Responding to the recent Anglican Primates’ Communiqué, the Episcopal Church’s House of Bishops, meeting March 20 in Navasota, Texas, expressed “an urgent need for us to meet face to face with the Archbishop of Canterbury and the members of the Primates’ Standing Committee.”
The request came as the second of three “mind of the house” resolutions adopted by the bishops on March 20. The resolutions (full text here: http://www.episcopalchurch.org/3577_84148_ENG_HTM.htm) were debated during the business session scheduled during the House of Bishops’ annual spring retreat meeting.
In the afternoon’s first resolution, addressed to the Episcopal Church’s Executive Council, the House of Bishops “affirms its desire that The Episcopal Church remain a part of the councils of the Anglican Communion” and “pledges itself to continue to work to find ways of meeting the pastoral concerns of the Primates that are compatible with our own polity and canons.”

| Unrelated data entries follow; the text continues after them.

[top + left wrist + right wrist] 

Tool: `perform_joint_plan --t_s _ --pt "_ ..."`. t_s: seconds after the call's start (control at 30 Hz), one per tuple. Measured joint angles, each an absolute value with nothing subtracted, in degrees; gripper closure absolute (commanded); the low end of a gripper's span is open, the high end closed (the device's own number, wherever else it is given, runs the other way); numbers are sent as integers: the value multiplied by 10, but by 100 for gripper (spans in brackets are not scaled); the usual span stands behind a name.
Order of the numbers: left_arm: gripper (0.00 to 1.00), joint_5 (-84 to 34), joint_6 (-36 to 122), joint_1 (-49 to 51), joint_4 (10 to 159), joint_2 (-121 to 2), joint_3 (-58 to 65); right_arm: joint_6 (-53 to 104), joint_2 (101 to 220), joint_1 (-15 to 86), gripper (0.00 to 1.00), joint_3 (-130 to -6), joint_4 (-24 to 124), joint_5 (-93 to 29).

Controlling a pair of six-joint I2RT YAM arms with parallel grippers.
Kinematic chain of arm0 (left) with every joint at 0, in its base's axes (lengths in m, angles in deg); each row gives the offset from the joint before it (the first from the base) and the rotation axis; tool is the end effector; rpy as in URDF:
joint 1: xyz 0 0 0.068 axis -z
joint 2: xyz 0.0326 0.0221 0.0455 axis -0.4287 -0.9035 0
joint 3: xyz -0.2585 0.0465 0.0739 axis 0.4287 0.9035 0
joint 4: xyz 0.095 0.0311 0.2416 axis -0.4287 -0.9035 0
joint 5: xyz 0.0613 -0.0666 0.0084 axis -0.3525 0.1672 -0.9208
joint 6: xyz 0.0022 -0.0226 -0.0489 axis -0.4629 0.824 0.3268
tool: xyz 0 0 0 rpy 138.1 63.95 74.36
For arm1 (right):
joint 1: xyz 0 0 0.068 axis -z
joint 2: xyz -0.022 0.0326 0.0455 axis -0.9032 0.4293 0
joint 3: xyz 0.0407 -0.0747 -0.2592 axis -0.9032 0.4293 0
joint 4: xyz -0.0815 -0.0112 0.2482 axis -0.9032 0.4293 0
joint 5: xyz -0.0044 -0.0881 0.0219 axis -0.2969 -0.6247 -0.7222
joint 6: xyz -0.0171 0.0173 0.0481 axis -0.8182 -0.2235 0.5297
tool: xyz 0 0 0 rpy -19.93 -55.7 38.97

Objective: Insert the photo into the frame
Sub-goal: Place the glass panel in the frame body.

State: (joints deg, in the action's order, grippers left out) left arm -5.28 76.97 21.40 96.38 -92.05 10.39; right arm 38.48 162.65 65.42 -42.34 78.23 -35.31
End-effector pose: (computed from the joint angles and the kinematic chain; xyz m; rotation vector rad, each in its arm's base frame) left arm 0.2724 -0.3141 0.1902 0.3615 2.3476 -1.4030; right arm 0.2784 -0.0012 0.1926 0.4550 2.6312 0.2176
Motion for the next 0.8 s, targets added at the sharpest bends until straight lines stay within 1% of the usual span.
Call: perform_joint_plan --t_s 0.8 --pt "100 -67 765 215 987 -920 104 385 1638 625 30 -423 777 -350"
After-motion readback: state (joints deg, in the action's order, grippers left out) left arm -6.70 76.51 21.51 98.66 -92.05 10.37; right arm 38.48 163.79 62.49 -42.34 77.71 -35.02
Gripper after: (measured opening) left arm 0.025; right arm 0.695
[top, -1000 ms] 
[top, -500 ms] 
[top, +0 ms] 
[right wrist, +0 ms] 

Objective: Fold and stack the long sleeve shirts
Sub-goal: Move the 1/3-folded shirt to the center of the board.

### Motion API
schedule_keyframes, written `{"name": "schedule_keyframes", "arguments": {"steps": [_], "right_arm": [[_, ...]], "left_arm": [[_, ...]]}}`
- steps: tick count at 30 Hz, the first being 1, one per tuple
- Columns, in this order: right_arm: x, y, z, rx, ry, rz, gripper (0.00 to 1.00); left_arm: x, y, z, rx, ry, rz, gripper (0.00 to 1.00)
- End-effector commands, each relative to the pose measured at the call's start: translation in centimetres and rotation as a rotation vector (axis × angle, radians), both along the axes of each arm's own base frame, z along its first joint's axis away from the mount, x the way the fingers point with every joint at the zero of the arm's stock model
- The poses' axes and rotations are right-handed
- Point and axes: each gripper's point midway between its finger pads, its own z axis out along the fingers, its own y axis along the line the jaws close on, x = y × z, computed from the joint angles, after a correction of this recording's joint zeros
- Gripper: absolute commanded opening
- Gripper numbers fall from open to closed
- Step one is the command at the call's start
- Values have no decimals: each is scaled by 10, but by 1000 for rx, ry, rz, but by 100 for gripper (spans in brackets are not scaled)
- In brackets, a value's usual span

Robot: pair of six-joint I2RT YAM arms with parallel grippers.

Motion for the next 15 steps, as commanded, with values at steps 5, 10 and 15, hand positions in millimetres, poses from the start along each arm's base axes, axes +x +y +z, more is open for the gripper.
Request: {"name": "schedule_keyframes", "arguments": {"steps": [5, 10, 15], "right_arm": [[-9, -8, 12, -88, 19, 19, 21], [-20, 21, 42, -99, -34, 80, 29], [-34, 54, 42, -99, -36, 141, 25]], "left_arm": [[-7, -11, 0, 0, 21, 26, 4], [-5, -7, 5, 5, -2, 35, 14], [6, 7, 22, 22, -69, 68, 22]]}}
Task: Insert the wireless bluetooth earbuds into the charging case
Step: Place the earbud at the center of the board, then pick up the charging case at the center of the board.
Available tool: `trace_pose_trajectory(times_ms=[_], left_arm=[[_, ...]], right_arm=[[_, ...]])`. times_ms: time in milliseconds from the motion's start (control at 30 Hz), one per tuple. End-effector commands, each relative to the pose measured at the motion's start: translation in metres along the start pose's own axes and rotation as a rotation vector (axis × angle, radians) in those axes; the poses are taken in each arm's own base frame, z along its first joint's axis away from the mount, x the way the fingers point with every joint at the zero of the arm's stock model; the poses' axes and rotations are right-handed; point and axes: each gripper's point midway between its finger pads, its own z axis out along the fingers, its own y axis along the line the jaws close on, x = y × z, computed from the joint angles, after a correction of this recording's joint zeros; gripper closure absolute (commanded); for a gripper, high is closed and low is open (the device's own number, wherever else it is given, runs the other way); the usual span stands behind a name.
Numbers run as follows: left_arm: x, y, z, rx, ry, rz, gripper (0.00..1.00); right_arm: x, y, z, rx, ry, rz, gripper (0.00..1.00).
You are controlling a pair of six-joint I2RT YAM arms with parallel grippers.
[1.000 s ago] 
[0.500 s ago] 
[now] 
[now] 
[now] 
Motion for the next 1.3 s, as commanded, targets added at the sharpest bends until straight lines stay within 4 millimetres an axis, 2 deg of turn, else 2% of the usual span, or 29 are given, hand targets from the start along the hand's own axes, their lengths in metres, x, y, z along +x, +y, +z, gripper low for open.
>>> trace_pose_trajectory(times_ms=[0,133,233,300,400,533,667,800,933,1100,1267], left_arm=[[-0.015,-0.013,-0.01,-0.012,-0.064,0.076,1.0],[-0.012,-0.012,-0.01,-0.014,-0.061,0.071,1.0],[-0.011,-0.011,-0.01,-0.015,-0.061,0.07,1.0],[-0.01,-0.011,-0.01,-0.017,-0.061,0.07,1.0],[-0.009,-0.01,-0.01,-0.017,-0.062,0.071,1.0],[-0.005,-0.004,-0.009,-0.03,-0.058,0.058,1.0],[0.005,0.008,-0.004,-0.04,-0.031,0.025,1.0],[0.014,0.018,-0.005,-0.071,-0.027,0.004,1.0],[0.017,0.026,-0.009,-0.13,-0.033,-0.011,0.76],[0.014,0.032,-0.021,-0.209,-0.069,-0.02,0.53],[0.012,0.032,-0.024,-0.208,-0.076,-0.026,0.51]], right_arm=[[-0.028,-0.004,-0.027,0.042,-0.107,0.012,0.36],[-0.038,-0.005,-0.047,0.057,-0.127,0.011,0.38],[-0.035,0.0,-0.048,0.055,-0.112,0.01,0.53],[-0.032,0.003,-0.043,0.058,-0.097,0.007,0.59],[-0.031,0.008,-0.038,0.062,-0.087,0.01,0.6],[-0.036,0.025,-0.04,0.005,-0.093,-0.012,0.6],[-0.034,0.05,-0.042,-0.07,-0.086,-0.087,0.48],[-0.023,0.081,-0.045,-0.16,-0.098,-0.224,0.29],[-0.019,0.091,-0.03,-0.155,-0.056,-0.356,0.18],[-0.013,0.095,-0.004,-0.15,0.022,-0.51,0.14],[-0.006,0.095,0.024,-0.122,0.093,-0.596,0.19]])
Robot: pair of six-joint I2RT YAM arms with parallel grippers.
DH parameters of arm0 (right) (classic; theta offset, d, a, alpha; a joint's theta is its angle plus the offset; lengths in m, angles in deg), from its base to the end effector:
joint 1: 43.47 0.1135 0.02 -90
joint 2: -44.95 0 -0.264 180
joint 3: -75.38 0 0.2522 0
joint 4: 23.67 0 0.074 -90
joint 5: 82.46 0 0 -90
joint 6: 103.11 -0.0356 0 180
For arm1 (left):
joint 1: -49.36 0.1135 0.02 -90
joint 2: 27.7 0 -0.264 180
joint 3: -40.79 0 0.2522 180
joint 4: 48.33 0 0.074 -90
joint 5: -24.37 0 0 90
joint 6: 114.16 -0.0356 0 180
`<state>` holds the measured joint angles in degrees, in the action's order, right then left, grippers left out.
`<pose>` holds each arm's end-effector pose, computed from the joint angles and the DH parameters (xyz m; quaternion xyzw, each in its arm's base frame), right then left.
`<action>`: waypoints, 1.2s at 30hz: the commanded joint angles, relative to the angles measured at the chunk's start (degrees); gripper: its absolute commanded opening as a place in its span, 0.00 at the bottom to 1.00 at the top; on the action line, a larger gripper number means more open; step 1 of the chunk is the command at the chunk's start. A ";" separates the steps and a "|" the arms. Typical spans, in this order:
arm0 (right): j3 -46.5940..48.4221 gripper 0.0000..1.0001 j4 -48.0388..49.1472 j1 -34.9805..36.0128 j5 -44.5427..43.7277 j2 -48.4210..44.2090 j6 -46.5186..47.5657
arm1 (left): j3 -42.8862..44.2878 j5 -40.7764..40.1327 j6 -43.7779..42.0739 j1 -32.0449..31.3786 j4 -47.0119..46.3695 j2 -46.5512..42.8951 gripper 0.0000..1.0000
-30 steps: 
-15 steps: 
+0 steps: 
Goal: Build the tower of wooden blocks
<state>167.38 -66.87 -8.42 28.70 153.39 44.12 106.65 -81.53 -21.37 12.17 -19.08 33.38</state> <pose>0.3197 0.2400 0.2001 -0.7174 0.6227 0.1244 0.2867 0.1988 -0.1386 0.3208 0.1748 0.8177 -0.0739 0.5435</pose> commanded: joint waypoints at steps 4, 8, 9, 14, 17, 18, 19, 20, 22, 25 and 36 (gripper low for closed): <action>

Stating that “the meaning of the Preamble to the Constitution of The Episcopal Church is determined solely by the General Convention,” the resolution also declares that “the House of Bishops believes the Pastoral Scheme of the Dar es Salaam Communiqué of February 19, 2007 would be injurious to the polity of the Episcopal Church and urges that the Executive Council decline to participate in it.”
The Primates’ “pastoral scheme” seeks to establish a pastoral council and a primatial vicar whom the Episcopal Church’s Presiding Bishop would name to provide alternative oversight of dioceses – seven of the Episcopal Church’s 111 – that have requested such a provision.
A third resolution – a longer text – enumerates four reasons why the bishops, hoping “we will continue to be welcome in the councils” of the Anglican Communion “nevertheless decline to participate in the Primates’ Pastoral scheme for many reasons.”
The reasons cite violation of church law and founding principles of the Episcopal Church, fundamental change to the character of the Windsor process and proposed Anglican Covenant design process, and departure from English Reformation heritage and “the generous orthodoxy of our Prayer Book tradition.”
The resolution further calls the scheme “spiritually unsound” for its encouragement of “one of the worst tendencies of our Western culture, which is to break relationships when we find them difficult instead of doing the hard work necessary to repair them and be instruments of reconciliation.”
Further context around the resolutions and the House of Bishops’ full six-day meeting will be provided in a written letter to be released by the House on March 21, when a news conference is also scheduled for 3:30 p.m. (Central time) for journalists credentialed in advance.
The House of Bishops’ media briefing officer for the March 20 sessions was the Rt Revd Catherine Roskam, bishop suffragan of the Diocese of New York.
“The spirit of the House was thoughtful and collegial,” Bishop Roskam said. “As we deliberated we had on our hearts and on our minds our Anglican brothers and sisters and the people in our dioceses whom we serve.
“While this was not dealt with by resolution, great concern was expressed about human rights violations for gay and lesbians, particularly in Nigeria, and the need for us as Anglicans and Christians to advocate against it.”
Recapping the March 20 agenda, Bishop Roskam said:
“The Anglican Communion was very much in our consciousness this morning as we began our day with a report from bishops who had attended the recent meeting of TEAM, ‘Toward Effective Anglican Mission’ in South Africa.
“More than 400 people from 32 provinces gathered in Boksburg to engage conversation and mutual exchange concerning mission in the Anglican Communion, especially as expressed through the Millennium Development Goals.
“It was a moving presentation bringing us face to face once again with our own affluence as a nation and the abject poverty of other parts of this world.
“We appreciated once more the gift of our Anglican partners as companions on the way serving God’s mission.
“We also heard a report from TEAC (Theological Education in the Anglican Communion) which stressed the importance of theological education, especially with regard to the Anglican tradition.
“While we have many resources to share with many parts of the Anglican Communion, we also need to look to our Anglican brothers and sisters in the developing world for theological reflection in their contexts.
“Bishops for a Just Society reported on its work of advocacy for justice and peace. We were brought up to date in particular on the farm bill and encouraged to keep apprised of legislation through the Public Policy Network. We discussed ways to make the work of Bishops for a Just Society more integral to our meetings.
“The afternoon business session began with acknowledgement of bishops in transition, including a report from the Church Pension Group regarding retired clergy. We acknowledged the most senior bishop present, and remembered four who had died.
“Then we spent the rest of the afternoon considering resolutions addressing issues raised by the Primates’ Communiqué and the reports of the Covenant Committee which we had received the previous day.”